---------- EXERCISE DATA

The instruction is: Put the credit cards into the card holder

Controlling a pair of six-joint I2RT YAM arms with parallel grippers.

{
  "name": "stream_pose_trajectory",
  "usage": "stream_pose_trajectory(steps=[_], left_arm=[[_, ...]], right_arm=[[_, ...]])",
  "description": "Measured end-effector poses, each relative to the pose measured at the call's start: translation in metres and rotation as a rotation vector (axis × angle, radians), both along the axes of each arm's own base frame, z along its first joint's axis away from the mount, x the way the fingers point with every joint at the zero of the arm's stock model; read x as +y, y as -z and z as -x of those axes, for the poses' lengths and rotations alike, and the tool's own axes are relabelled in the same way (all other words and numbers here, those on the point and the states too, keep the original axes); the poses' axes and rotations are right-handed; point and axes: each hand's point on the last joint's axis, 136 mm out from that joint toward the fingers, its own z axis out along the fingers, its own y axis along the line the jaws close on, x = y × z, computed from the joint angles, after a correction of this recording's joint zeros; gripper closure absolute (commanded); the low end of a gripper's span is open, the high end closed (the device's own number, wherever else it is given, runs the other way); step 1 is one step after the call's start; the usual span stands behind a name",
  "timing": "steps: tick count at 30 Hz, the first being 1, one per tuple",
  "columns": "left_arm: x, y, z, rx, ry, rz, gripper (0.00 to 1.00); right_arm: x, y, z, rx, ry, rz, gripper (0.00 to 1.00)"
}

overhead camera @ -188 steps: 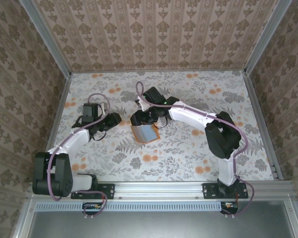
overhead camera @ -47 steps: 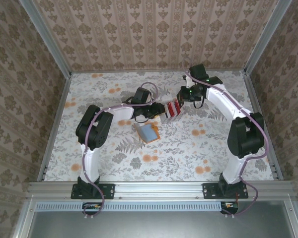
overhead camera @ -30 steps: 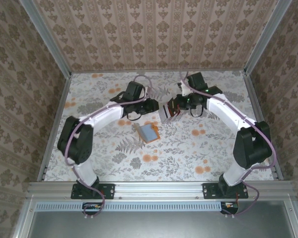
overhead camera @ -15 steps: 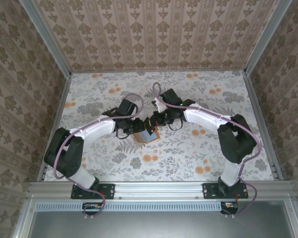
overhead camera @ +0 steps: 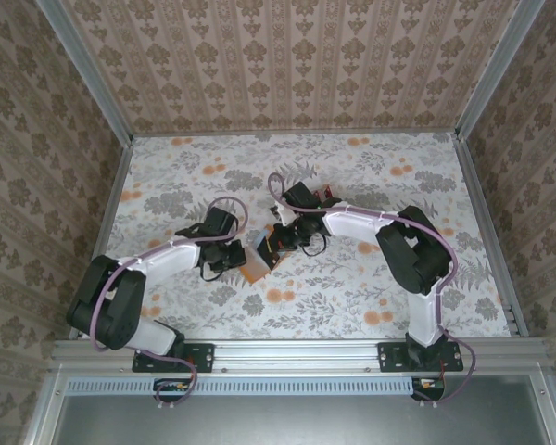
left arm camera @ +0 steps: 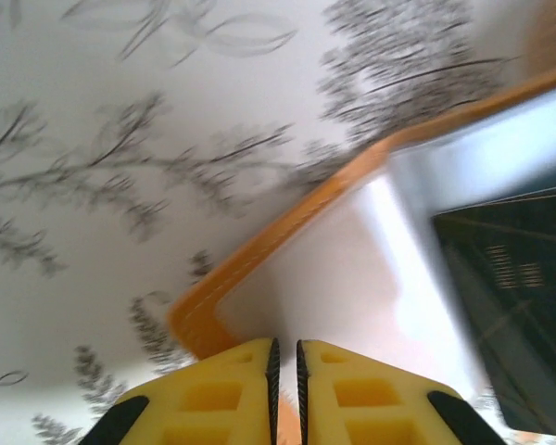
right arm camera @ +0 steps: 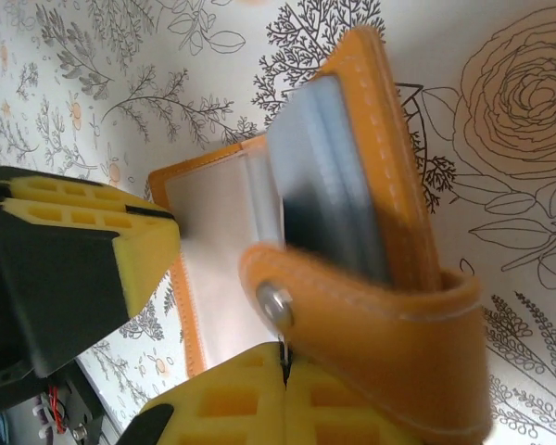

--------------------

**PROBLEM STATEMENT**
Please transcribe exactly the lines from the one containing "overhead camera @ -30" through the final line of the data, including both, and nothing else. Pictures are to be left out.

**RESPONSE BOX**
overhead camera @ -30 steps: 
overhead camera @ -15 steps: 
overhead camera @ +0 steps: 
left arm camera @ +0 steps: 
right arm camera @ +0 steps: 

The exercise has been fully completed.